Neue Arbeitsteilung: Die EU bestellt Waffen, die Staaten liefern sie

Die Friedensfazilität war im März 2021 geschaffen worden. Eigentlich sollte mit ihr scheinbar „harmlose“ Nachbarschaftspolitik zugunsten von Drittstaaten finanziert werden. Das zu Verfügung stehende Geldvolumen: 5,7 Milliarden Euro. Ein Jahr später, infolge von Russlands Angriffskrieg, ließ sich Borrell „die Gelegenheit der ‚Solidarität mit der Ukraine‘ nicht entgehen, um die Friedensfazilität in Gestalt von Waffenlieferungen an die Ukraine zu aktivieren“, kritisiert das IVSG.

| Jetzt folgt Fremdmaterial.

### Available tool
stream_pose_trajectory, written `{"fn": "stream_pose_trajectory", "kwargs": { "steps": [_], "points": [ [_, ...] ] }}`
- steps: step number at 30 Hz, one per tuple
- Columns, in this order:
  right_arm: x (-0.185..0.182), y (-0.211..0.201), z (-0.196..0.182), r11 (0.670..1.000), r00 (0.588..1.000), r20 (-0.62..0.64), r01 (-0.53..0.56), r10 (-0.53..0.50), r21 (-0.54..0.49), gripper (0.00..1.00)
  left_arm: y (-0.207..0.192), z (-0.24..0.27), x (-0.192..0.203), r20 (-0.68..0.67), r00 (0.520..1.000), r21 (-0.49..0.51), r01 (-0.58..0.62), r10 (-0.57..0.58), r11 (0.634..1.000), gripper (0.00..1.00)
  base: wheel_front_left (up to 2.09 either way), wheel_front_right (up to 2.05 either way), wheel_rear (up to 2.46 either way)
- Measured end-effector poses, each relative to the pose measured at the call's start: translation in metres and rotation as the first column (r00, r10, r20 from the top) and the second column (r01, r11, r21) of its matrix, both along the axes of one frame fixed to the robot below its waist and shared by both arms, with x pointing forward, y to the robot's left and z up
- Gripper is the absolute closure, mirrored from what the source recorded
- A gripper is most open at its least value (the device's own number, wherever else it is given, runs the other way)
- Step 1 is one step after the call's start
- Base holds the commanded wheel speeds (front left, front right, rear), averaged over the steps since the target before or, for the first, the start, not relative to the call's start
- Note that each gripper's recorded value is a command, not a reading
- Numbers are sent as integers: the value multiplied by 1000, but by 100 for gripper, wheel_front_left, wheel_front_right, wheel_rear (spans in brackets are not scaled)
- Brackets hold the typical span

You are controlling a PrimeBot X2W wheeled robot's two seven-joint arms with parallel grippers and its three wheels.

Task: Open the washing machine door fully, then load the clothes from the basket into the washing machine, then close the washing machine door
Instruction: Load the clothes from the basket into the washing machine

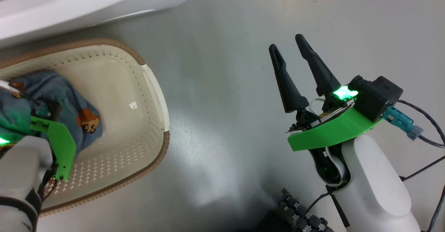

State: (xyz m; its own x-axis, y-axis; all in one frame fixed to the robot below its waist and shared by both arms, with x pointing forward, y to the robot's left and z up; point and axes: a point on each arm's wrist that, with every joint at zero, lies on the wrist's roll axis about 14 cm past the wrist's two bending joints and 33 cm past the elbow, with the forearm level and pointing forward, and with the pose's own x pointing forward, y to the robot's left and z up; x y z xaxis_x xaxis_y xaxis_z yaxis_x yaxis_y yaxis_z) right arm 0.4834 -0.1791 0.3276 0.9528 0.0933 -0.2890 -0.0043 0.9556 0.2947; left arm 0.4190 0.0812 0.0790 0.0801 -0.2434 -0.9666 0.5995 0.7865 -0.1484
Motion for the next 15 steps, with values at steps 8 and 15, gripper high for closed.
{"fn": "stream_pose_trajectory", "kwargs": {
  "steps": [8,15],
  "points": [
    [0,-2,1,1000,1000,2,2,-2,-4,0,-4,-2,-10,-44,998,18,40,-39,999,100,0,0,0],
    [4,-1,5,1000,1000,16,0,0,-3,0,-13,3,-5,-6,999,-24,37,-37,999,100,0,0,0]
  ]
}}
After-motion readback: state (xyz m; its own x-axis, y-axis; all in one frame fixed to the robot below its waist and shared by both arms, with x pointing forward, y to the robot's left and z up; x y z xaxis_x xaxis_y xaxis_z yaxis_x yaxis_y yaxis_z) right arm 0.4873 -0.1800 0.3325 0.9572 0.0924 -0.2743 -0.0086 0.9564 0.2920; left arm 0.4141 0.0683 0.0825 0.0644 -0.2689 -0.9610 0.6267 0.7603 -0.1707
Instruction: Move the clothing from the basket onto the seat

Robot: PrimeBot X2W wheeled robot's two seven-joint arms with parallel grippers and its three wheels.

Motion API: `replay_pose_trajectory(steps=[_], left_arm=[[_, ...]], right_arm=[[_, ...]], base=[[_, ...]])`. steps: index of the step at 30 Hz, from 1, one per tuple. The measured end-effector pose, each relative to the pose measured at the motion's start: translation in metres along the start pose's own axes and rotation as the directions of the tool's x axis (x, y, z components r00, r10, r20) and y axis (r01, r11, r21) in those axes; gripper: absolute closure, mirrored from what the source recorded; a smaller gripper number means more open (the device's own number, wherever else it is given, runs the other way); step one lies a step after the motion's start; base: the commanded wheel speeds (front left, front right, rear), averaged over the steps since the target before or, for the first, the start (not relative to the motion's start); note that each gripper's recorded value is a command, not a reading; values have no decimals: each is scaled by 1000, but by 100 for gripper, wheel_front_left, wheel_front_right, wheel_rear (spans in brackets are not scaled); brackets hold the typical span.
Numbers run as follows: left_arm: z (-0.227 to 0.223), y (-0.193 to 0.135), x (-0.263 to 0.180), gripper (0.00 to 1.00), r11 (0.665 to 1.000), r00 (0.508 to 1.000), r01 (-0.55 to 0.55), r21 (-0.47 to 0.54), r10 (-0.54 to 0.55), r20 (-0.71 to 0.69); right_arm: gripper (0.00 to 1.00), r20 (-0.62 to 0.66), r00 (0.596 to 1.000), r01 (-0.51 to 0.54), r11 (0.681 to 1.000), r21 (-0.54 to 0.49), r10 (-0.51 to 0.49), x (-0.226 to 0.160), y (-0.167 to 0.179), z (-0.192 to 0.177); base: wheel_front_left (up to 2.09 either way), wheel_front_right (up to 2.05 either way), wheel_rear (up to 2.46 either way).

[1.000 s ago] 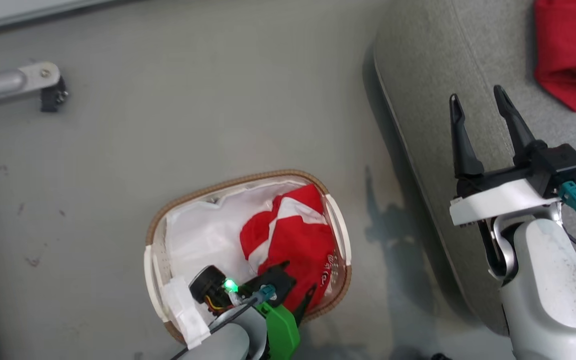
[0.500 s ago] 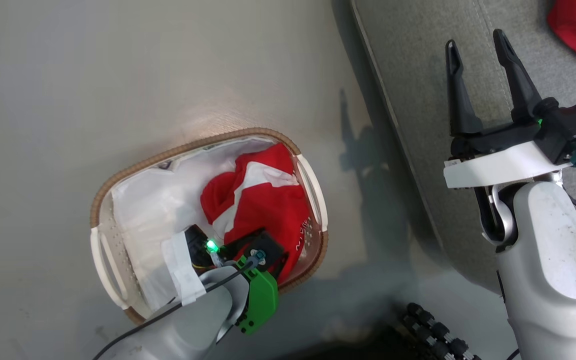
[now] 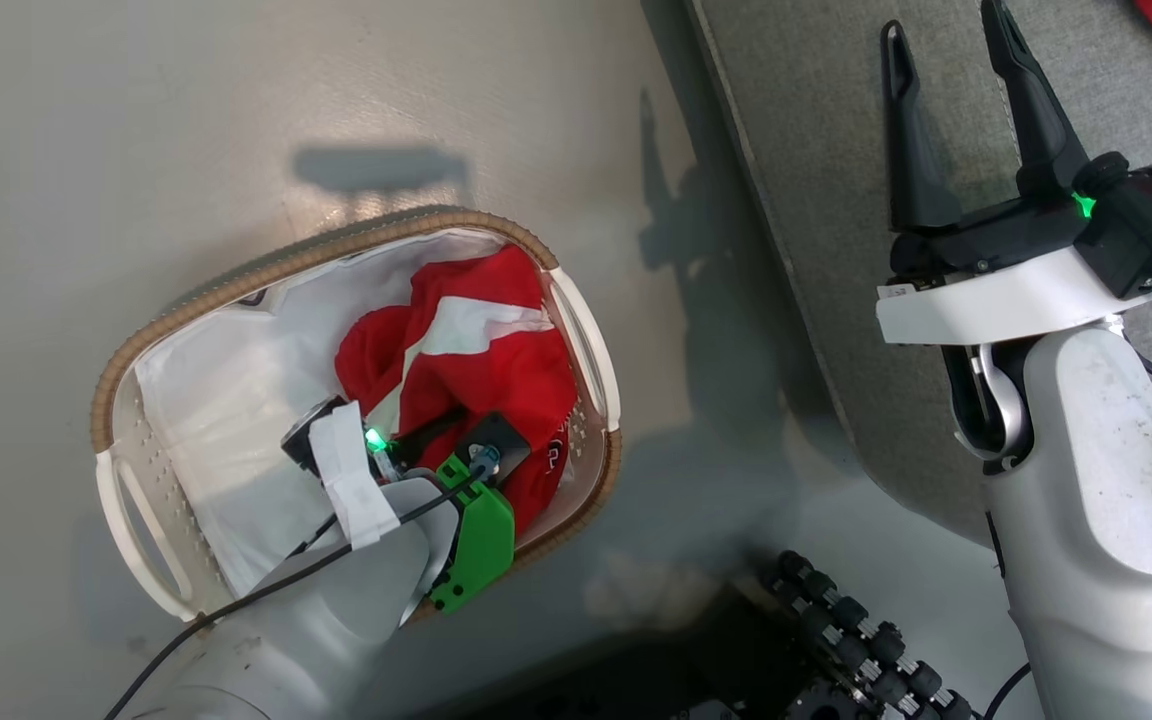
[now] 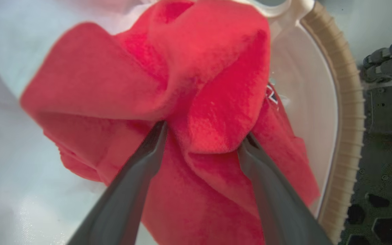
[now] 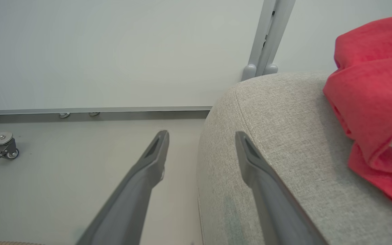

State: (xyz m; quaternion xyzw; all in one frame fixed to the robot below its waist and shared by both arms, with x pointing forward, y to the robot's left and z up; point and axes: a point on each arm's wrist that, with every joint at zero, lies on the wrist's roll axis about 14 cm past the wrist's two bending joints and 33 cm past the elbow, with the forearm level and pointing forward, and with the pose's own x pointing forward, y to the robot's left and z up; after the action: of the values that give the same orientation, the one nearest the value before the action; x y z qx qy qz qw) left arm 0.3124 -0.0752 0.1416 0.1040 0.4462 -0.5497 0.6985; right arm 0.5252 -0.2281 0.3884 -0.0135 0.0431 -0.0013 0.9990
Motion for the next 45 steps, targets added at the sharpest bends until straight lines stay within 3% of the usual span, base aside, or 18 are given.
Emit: replay_pose_trajectory(steps=[2, 3, 4, 5, 26, 37, 45], left_arm=[[-3, 2, 2, 54, 1000, 1000, -8, -15, 8, -9], [-3, 2, 4, 67, 1000, 1000, -9, -21, 8, -8], [-2, 3, 4, 93, 1000, 1000, -10, -28, 10, -7], [-3, 4, 4, 100, 999, 1000, -12, -32, 12, -7], [57, 13, -44, 100, 980, 958, -127, -151, 161, 239], [114, 9, -119, 100, 947, 835, -232, -223, 311, 454], [148, 5, -186, 100, 920, 716, -351, -176, 385, 583]], right_arm=[[0, -8, 1000, 2, 1000, -3, -2, 0, -1, -3], [0, -11, 1000, 4, 1000, -5, -4, -1, -2, -4], [0, -12, 1000, 4, 1000, -5, -5, 0, -2, -5], [0, -12, 1000, 5, 1000, -5, -5, 0, -2, -5], [0, 21, 999, -27, 999, -25, 27, -13, 13, 23], [0, 16, 997, -72, 997, -32, 72, -52, 34, 43], [0, 21, 994, -109, 994, -20, 110, -93, 51, 57]], base=[[0, 0, 0], [0, 0, 0], [0, 0, 0], [0, 0, 0], [0, 0, 0], [0, 0, 0], [0, 0, 0]])
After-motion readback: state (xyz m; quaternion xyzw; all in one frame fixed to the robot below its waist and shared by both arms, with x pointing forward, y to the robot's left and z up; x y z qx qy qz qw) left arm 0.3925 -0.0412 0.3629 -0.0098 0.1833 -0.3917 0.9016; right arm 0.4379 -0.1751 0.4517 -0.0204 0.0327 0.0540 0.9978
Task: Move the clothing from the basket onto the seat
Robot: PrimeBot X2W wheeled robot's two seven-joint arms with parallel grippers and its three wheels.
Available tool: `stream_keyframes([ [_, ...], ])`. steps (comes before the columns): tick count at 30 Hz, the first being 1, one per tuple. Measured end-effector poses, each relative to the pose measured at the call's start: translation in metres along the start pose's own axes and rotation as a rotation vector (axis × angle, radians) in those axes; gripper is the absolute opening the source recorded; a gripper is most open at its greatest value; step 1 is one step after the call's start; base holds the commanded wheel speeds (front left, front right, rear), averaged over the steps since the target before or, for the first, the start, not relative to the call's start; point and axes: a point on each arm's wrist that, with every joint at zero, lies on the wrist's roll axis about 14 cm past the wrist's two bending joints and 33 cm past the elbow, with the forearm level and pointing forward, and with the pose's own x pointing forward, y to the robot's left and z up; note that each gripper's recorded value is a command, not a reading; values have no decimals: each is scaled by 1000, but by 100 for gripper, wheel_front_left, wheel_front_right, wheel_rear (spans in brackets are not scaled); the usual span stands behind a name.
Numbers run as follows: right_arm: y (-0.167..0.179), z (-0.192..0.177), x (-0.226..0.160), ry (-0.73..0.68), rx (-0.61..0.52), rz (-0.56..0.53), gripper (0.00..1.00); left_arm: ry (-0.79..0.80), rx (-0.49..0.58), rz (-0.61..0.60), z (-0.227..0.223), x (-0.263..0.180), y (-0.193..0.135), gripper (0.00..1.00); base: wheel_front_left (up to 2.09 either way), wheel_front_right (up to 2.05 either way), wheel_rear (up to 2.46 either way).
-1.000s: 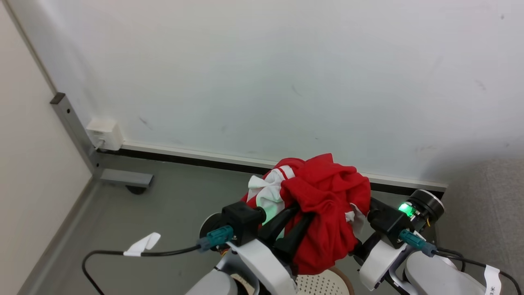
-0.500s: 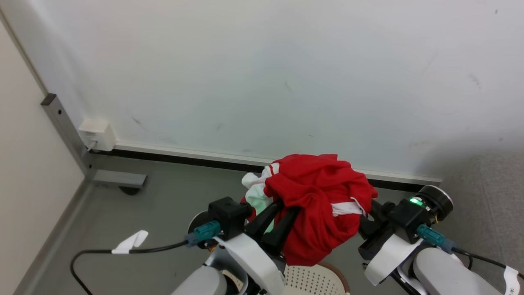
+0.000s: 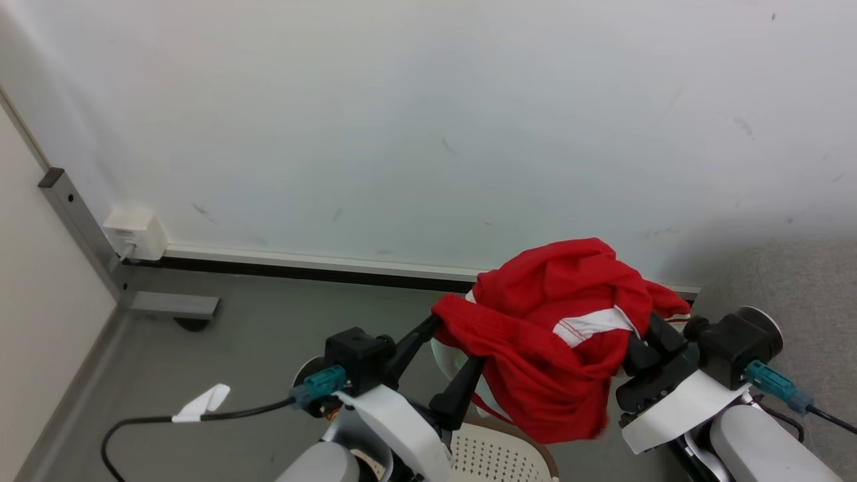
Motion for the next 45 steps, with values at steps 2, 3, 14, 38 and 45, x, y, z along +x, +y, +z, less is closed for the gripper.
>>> stream_keyframes([
  [2, -3, 3, -2, -9, 2, -10, 0, 1, -2, 1, 0, 0, 0, 100, 0, 0, 0],
  [3, -5, 6, -2, -18, 2, -16, 0, 3, -2, 1, -1, 0, 0, 100, 0, 0, 0],
  [14, -51, 39, -26, -94, -48, -143, 0, 25, -7, -17, -11, 2, -7, 100, 0, 0, 0],
  [38, -133, 84, -157, -117, -215, -519, 0, 73, -23, -359, -44, 54, -107, 100, 0, 0, 0],
  [45, -145, 90, -199, -98, -245, -630, 0, 93, -30, -464, -58, 68, -139, 100, 0, 0, 0],
])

Gegenüber dem eXXpress erläutert Prof. Kerber: „Die Arbeitsteilung in der EU ist rechtlich gesehen eindeutig.“ Verteidigungs- und Außenpolitik seien einzig Sache der Nationalstaaten. Wie viele Waffen ein Land liefert – noch dazu an eine Kriegspartei – könne nur dieses Land selbst entscheiden, das gehöre nicht in die Zuständigkeit der EU. Damit hat Borrell gebrochen. Ob und welche Panzer ein Mitgliedsstaat im Rahmen der EU-Waffenlieferungen bereitstellt, hängt seither von der EU ab. „Die EU bestellt, die Ländern liefern“, meint Kerber. Mittlerweile hat die EU sogar ein Trainingscenter für ukrainische Soldaten eingerichtet. „Eigentlich müsste die NATO dagegen protestieren.“

Frei Bahn für Waffen-Lobbys in allen Ländern

Die Verteidigungsindustrie dürfte sich dennoch freuen. Die EU gehe vor, wie immer, sagt Kerber: Sie tastet sich heran, bietet Geld an – „und dann bleiben die Unternehmen am Ende immer still“. Ähnlich war das schon bei der Bestellung der Covid-Impfstoffe, die EU-Kommissionspräsidentin Ursula Von der Leyen während der Corona-Pandemie an sich gezogen hat. Die damalige Vorgangsweise ist überdies ein Beispiel dafür, wie intransparent die EU handelt. Bis Ende 2021 hat Von der Leyen Verträge im Wert von 71 Milliarden Euro unterzeichnet. „Kein Mensch weiß bis heute, was in den Verträgen steht“, klagt Kerber. „Das ist unglaublich.“

Höchst intransparent war die EU bereits bei den Imfpstoff-Bestellungen von Pfizer vorgängen. Im Bild: EU-Kommissionspräsidentin Ursula Von der Leyen.APA/AFP/POOL/JOHN THYS

Man darf gespannt sein, wie transparent nun die Waffenkäufe der EU über die Bühne gehen werden bzw. gegangen sind. Dem Lobbying der Waffenindustrie sind Tür und Tor geöffnet.

Ein eigenes Thema ist dabei Österreichs Neutralität: Von ihrer ursprünglichen Bedeutung bleibt nicht mehr viel übrig.